* [WORK TO BE COMPLETED]
Copy nothing but the lines below, from the one with "This entry pairs" through the one with "target: white towel", exactly as written; no pictures should appear.

(PROVIDED MATERIAL begins)

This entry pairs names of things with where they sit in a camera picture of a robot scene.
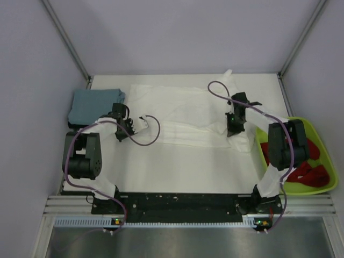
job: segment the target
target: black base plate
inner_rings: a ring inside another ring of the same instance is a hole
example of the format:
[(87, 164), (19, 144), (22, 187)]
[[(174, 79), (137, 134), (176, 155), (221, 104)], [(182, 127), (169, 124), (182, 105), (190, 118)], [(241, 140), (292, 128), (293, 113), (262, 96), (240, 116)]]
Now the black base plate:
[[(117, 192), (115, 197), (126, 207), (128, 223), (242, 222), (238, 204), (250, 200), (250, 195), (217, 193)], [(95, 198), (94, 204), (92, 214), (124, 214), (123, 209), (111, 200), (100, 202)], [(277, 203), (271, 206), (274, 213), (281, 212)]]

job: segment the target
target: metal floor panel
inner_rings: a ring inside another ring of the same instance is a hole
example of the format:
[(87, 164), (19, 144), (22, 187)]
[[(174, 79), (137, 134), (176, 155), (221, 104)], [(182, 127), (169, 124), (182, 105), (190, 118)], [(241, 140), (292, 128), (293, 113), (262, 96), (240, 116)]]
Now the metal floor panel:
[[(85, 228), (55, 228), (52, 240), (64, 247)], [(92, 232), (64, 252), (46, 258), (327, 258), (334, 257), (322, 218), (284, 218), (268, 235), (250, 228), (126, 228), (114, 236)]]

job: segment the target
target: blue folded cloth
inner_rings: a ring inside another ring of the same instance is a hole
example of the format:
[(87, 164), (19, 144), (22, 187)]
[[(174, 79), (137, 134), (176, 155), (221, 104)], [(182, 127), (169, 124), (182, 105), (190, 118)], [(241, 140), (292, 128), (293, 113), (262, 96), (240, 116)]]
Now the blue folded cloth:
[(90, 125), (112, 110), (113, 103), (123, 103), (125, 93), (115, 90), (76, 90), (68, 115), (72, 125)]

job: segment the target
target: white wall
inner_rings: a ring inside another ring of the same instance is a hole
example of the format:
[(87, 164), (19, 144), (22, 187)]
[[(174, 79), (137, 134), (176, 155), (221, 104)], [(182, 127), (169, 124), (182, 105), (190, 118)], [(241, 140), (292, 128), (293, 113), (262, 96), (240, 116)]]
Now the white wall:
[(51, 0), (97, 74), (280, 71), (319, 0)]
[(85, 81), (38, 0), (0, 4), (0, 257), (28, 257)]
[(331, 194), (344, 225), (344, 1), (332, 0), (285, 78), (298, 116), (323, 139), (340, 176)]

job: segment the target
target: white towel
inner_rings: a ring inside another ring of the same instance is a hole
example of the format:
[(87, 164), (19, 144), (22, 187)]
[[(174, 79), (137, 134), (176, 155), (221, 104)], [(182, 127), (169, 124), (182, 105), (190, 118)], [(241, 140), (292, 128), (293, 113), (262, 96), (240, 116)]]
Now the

(PROVIDED MATERIAL ends)
(PROVIDED MATERIAL begins)

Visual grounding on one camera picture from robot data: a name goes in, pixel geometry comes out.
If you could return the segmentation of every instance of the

(PROVIDED MATERIAL ends)

* [ANSWER TO THE PROBLEM]
This entry pairs names of things with where they sit in a camera picture of a robot scene.
job: segment the target
target: black base plate
inner_rings: a ring inside another ring of the same instance is a hole
example of the format:
[(87, 164), (19, 144), (22, 187)]
[[(174, 79), (137, 134), (176, 155), (221, 104)], [(182, 127), (169, 124), (182, 105), (190, 118)], [(241, 140), (292, 128), (293, 113), (262, 96), (240, 116)]]
Now the black base plate:
[[(117, 192), (115, 197), (126, 207), (128, 223), (242, 222), (238, 204), (250, 200), (250, 195), (217, 193)], [(95, 198), (94, 204), (92, 214), (124, 214), (123, 209), (111, 200), (100, 202)], [(277, 203), (271, 206), (274, 213), (281, 212)]]

job: segment the target
target: metal floor panel
inner_rings: a ring inside another ring of the same instance is a hole
example of the format:
[(87, 164), (19, 144), (22, 187)]
[[(174, 79), (137, 134), (176, 155), (221, 104)], [(182, 127), (169, 124), (182, 105), (190, 118)], [(241, 140), (292, 128), (293, 113), (262, 96), (240, 116)]]
Now the metal floor panel:
[[(85, 228), (55, 228), (52, 240), (64, 247)], [(92, 232), (64, 252), (46, 258), (327, 258), (334, 257), (322, 218), (284, 218), (268, 235), (250, 228), (126, 228), (114, 236)]]

job: segment the target
target: blue folded cloth
inner_rings: a ring inside another ring of the same instance is a hole
example of the format:
[(87, 164), (19, 144), (22, 187)]
[[(174, 79), (137, 134), (176, 155), (221, 104)], [(182, 127), (169, 124), (182, 105), (190, 118)], [(241, 140), (292, 128), (293, 113), (262, 96), (240, 116)]]
Now the blue folded cloth:
[(90, 125), (112, 110), (113, 103), (123, 103), (125, 93), (115, 90), (76, 90), (68, 115), (72, 125)]

job: segment the target
target: white wall
inner_rings: a ring inside another ring of the same instance is a hole
example of the format:
[(87, 164), (19, 144), (22, 187)]
[[(174, 79), (137, 134), (176, 155), (221, 104)], [(182, 127), (169, 124), (182, 105), (190, 118)], [(241, 140), (292, 128), (293, 113), (262, 96), (240, 116)]]
Now the white wall:
[(51, 0), (97, 74), (280, 71), (319, 0)]
[(85, 81), (38, 0), (0, 4), (0, 257), (28, 257)]
[(331, 194), (344, 225), (344, 1), (332, 0), (285, 78), (298, 116), (323, 139), (340, 176)]

job: segment the target
target: white towel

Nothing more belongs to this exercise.